In order for plants to grow, they absorb water and nutrients through their roots. In doing so, they rely on tiny helpers: bacteria and fungi in particular are found in a thin layer around the roots. These microbes also ward off organisms that are harmful to the plant, just as the "microbiome" in the human gut helps determine whether we fall ill or stay healthy.
An international research team led by the University of Bonn and with the participation of the IPK Leibniz Institute has now demonstrated on maize plants that the genetic make-up of the host plant has a significant influence on the composition of the root microbes. "It was shown that the root microbiome is strongly dependent on stress conditions such as nutrient or water deficiency," says Dr. Yong Jiang, one of the first authors of the study and a scientist in IPK's research group "Quantitative Genetics".
The genetic make-up of different maize varieties varies greatly. Regional varieties are adapted to very different environmental conditions, depending on whether they are grown in the cooler highlands or warmer lowlands of South America. "The centuries-long selection of maize varieties adapted to the local climate led to very different genotypes, which we were able to use for the study," says Dr. Peng Yu, head of the junior research group "Functional Root Biology" at the University of Bonn.
The research team has now analysed 129 maize varieties. These were grown under "normal" conditions and under a lack of phosphorus, nitrogen and water. In addition, the DNA of microbes from 3,168 samples taken from the layer around the roots, which is just a few millimetres thick, was sequenced.

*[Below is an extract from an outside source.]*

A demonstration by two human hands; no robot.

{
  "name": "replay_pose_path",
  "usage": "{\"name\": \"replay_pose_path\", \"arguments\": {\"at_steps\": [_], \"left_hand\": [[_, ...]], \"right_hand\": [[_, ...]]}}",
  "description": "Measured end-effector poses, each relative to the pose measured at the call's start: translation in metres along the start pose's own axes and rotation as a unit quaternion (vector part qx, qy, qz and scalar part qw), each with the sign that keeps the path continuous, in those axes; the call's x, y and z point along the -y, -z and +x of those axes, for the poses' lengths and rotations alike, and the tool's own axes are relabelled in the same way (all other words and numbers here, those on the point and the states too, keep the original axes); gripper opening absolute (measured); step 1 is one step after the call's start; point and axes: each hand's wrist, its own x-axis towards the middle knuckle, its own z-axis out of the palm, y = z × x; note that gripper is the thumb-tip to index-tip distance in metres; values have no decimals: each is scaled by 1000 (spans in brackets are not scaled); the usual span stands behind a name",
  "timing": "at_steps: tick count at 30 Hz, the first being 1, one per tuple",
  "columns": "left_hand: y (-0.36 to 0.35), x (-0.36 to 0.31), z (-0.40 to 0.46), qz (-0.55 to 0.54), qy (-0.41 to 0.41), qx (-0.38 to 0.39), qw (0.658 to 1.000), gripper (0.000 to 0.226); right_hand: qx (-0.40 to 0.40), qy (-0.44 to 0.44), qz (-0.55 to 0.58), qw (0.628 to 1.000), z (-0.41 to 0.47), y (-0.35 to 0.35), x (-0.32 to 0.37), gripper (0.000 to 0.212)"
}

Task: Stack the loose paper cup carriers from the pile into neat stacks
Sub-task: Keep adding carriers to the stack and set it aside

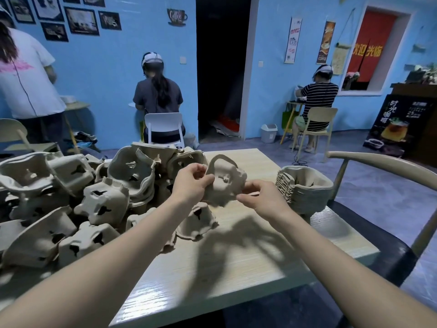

The role of the genetic material in the root was revealed under stress conditions. Nutrient and water deficiency also had an influence on the composition of the microbes. However, under the same stress conditions, differences in the microbiome of the maize varieties were nevertheless revealed. "We have shown that certain maize genes interact with certain bacteria," explains Dr. Peng Yu.
The international research team was even able to use data on the growing conditions at the place of origin of a particular maize variety and its genetic make-up to predict which key organisms occur in the microbiome at the root. Bacteria of the genus Massilia stood out in particular: "It was striking that only a few specimens of these microbes were present when there was a sufficient supply of nitrogen," explains Prof. Dr. Gabriel Schaaf from the Ecophysiology of Plant Nutrition department at INRES and member of the PhenoRob Cluster of Excellence at the University of Bonn. If, on the other hand, nitrogen was scarce, many Massilia were found at the roots. The team then "inoculated" maize roots with this bacterium. This showed that the plants subsequently formed many more lateral roots and thus significantly improved their nutrient and water uptake.
In further investigations, the researchers discovered that the root attracts Massilia bacteria with flavones. This is a plant pigment that stimulates the formation of lateral roots with the help of the bacteria. "However, the prerequisite for this was that the maize plant had a microtubule-binding gene," says Dr. Peng Yu.
"For this study, we also opened up the toolbox of quantitative genetics for microbiome research," explains IPK scientist Dr. Yong Jiang. "We were surprised by the large proportion of the genetic component in the formation of the microbiome." The results can be used by both science and breeding. "They can serve as a basis for investigating further agroecological issues and for developing new maize varieties that are better adapted to climate change based on the genome and microbiome data."